Availability Management: Monitor
Availability and System Management tools focus on the detection, alerting, escalation and notification of IT failures. Log Intelligence can enhance the speed and accuracy of detection by enhancing System Management products with unique alert types. An automatic baseline can be established of the common message rate for a particular IT Component and any deviation against the baseline is reported to the Systems Management console:
- An unusually low message rate is a reliable indicator of performance degradation that could end in a Service or Component failure
- An unusual ratio between accepted and denied connections or successful and unsuccessful logins is an other indicator of a Service anomaly that requires immediate attention
- Search filter based alerts can be configured for legacy and homegrown applications that could otherwise not be integrated into the System Management
Only if the failure cause is known the System Management tools is able to perform auto-recovery actions. However, in most instances considerable “manual” diagnostic analysis is required to identify the root-cause of an Incident.

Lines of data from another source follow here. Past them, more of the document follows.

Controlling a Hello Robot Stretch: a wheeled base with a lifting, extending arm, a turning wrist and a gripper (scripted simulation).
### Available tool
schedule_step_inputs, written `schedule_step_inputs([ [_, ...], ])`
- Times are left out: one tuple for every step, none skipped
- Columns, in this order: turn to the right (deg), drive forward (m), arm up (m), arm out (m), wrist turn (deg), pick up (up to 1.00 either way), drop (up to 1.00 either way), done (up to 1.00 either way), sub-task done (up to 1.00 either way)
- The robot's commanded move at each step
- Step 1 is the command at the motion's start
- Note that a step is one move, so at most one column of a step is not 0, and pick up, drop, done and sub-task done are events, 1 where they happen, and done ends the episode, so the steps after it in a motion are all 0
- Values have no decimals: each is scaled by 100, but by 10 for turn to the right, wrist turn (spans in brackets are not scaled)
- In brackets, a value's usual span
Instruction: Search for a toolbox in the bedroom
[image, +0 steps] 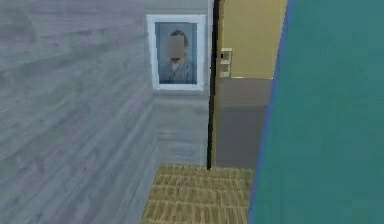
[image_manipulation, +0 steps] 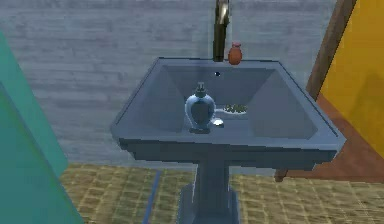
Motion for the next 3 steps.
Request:
schedule_step_inputs([
  [-60,0,0,0,0,0,0,0,0],
  [0,100,0,0,0,0,0,0,0],
  [-90,0,0,0,0,0,0,0,0],
])
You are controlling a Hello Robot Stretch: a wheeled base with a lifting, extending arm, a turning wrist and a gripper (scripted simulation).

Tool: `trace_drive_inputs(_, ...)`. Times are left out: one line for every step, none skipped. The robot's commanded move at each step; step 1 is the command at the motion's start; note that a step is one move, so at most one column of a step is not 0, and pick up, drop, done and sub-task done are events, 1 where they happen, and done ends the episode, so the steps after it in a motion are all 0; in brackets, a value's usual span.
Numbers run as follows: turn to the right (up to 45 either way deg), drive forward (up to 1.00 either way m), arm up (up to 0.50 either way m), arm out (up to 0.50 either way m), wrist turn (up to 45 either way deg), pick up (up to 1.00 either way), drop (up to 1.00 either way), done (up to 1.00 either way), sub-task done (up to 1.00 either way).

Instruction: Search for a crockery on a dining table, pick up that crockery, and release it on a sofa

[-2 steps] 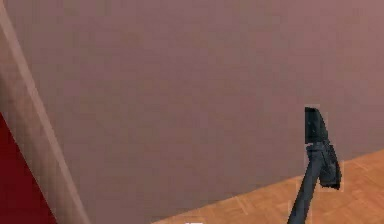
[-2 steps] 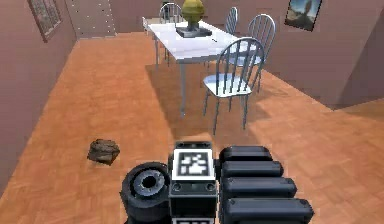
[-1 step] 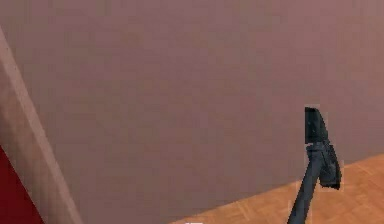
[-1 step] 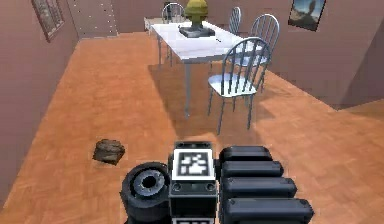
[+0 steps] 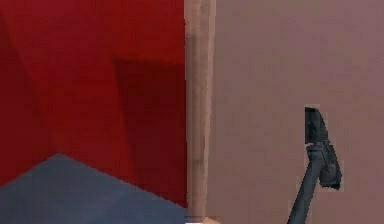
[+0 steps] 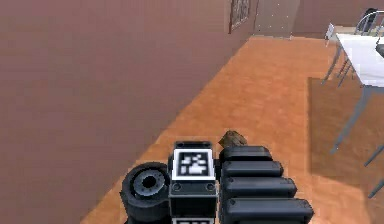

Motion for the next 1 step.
trace_drive_inputs(-42.0, 0.0, 0.0, 0.0, 0.0, 0.0, 0.0, 0.0, 0.0)
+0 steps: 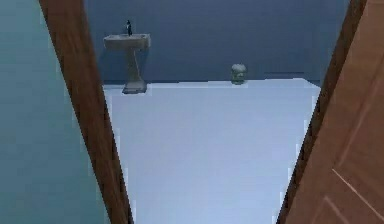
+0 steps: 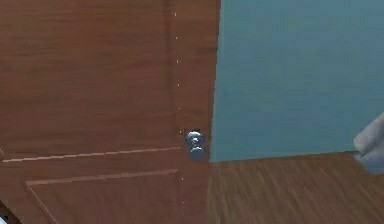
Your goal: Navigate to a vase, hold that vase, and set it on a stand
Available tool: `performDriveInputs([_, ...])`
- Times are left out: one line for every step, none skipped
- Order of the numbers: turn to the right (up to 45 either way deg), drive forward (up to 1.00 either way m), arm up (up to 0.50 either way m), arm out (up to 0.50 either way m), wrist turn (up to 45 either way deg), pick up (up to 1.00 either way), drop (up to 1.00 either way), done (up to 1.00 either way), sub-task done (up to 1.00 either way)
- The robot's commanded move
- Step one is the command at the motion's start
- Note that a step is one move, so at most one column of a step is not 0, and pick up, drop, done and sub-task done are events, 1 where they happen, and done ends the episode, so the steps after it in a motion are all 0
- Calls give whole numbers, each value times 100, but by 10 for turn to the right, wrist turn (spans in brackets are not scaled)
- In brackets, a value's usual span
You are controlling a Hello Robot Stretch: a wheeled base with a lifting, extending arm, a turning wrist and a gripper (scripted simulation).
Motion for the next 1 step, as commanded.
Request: performDriveInputs([30,0,0,0,0,0,0,0,0])
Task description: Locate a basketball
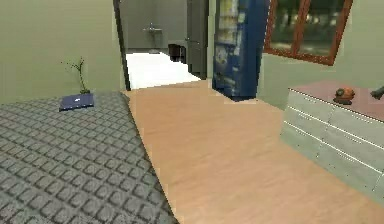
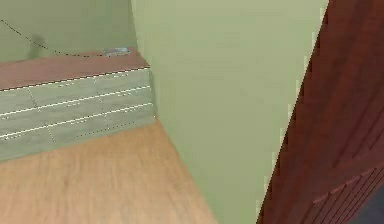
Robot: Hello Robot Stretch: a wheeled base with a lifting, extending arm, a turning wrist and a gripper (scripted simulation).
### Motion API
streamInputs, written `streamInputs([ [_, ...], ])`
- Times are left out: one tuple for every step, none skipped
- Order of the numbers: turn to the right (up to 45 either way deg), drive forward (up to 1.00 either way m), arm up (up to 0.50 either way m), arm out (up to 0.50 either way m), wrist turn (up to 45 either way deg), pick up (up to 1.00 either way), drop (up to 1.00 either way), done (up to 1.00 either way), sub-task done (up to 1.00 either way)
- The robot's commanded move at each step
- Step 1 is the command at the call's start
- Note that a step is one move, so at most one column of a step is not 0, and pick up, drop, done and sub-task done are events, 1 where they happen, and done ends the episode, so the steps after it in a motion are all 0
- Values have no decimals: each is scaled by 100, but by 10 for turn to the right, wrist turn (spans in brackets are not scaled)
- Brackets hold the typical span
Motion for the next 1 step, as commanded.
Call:
streamInputs([
  [450, 0, 0, 0, 0, 0, 0, 0, 0],
])
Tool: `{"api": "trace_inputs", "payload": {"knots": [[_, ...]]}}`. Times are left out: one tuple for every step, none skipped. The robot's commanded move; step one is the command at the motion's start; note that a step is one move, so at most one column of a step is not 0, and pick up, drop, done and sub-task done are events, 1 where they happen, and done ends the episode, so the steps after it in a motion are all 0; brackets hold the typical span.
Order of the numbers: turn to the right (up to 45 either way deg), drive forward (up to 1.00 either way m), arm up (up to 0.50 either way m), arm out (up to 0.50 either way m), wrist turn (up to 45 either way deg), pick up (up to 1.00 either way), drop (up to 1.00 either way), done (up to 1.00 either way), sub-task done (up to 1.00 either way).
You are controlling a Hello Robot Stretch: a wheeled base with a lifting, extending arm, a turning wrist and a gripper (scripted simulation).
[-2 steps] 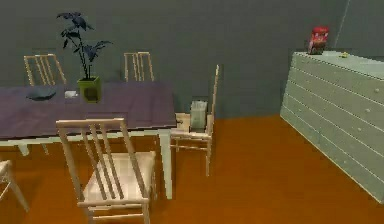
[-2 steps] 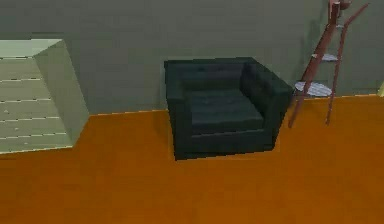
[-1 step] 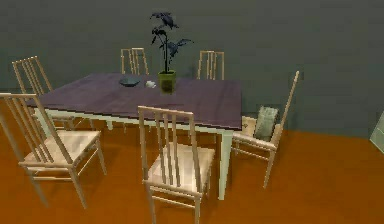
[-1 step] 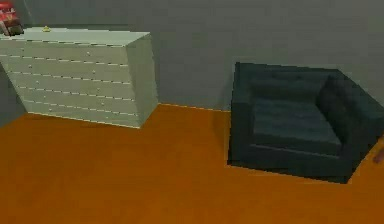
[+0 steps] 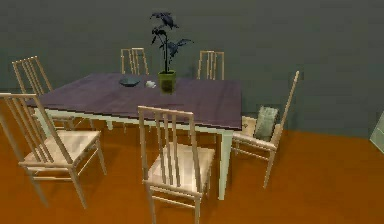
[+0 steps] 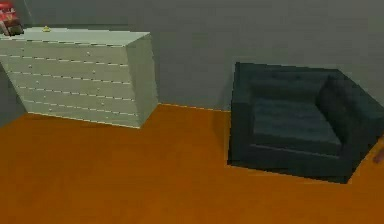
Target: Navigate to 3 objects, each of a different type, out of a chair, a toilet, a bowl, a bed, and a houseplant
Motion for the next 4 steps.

Instant access to system activity log records can significant speed up the diagnosis:
- Access to the chronological sequence of actions and events performed by and on a Component during the ten minutes before failure to look for unusual events, such as a spike in utilization or a recent change in configuration that may have caused the failure
- Search for past events with a error code in the raw log data archives
- Search for similar events on other devices in the raw log data archives
After every incident a meeting should be convened to determine the root-cause of the Incident and to agree on steps to prevent similar Incidents in the future. The log data audit trail also fulfills an important role in this process.